Chapter 6Advanced Fault Analysis with Techniques from Cryptanalysis

As introduced in Chapter 5, fault analysis causes a faulty computation during the encryption process. The basic differential fault analysis (DFA) exploits the difference of the correct computation and the faulty computation and recovers the key using the principle of differential cryptanalysis. Once the desired fault is injected to the middle of the computation, the remaining analysis is basically the same as the theoretical cryptanalysis. In fact, many of the techniques developed for the theoretical cryptanalysis can also be used in fault analysis.

On the contrary, fault analysis requires to deal with several problems that do not appear in the theoretical cryptanalysis. For example, in the theoretical differential cryptanalysis, the value of input difference can be chosen by the attacker because the input difference is the one between two plaintexts that are chosen by the attacker in the chosen plaintext attack model.
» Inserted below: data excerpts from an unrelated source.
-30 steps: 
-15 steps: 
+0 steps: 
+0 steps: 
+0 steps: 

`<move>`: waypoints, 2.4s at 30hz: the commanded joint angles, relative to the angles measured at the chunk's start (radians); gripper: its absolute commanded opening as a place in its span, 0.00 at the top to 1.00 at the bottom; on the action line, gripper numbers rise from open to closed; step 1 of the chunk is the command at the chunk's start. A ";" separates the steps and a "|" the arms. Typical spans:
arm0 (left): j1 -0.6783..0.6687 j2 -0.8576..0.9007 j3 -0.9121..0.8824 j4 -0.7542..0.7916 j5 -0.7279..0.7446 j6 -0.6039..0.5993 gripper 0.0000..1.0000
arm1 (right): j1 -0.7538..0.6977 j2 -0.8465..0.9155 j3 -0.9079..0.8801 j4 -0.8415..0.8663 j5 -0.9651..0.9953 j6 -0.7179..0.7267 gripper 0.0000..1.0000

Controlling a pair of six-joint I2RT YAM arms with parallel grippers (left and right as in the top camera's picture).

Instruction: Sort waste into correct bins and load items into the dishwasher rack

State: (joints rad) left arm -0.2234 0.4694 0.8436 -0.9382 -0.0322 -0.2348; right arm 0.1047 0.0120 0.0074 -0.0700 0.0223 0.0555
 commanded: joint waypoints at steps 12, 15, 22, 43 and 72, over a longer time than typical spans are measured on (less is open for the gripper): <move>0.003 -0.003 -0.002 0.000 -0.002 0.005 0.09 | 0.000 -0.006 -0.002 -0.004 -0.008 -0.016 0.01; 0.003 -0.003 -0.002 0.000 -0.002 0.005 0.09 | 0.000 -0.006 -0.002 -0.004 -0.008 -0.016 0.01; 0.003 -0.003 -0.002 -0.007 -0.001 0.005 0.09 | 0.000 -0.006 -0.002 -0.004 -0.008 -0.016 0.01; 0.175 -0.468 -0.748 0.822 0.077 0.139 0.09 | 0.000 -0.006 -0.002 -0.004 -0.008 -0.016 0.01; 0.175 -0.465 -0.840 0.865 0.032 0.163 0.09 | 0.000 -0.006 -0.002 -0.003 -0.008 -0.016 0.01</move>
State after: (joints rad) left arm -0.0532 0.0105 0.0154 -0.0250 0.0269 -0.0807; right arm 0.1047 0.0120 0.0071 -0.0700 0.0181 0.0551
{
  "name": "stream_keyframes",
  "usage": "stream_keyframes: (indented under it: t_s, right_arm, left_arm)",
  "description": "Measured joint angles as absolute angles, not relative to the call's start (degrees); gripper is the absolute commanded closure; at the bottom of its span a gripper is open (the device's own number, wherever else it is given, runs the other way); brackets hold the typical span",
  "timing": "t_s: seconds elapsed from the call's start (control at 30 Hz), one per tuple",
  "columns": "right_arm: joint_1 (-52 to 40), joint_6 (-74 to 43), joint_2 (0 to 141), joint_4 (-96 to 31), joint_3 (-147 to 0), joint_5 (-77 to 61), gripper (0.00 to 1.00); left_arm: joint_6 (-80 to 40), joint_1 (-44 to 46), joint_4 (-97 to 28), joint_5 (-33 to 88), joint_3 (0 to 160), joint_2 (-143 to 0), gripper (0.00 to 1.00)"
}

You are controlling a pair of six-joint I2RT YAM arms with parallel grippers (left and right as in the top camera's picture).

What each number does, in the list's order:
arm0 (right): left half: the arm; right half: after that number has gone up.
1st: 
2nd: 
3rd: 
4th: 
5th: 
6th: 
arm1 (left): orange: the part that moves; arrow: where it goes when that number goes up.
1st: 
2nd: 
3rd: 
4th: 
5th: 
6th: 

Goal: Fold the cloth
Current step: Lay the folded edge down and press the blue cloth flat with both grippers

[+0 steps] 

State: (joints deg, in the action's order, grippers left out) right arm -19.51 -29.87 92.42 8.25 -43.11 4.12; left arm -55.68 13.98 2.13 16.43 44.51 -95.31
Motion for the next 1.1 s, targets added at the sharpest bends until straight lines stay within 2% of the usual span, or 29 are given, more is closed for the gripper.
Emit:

On the other hand, in the DFA, the value of input difference cannot be chosen by the attacker because the fault injection cannot be controlled by the attacker in the random fault model.

The purpose of this chapter is applying the techniques for the theoretical cryptanalysis to fault analysis in order to optimize the attack. There are two approaches of optimizing fault analysis.

  1. Relaxing the fault model: This is very important for fault analysis. To recover the key in practice, the fault model ...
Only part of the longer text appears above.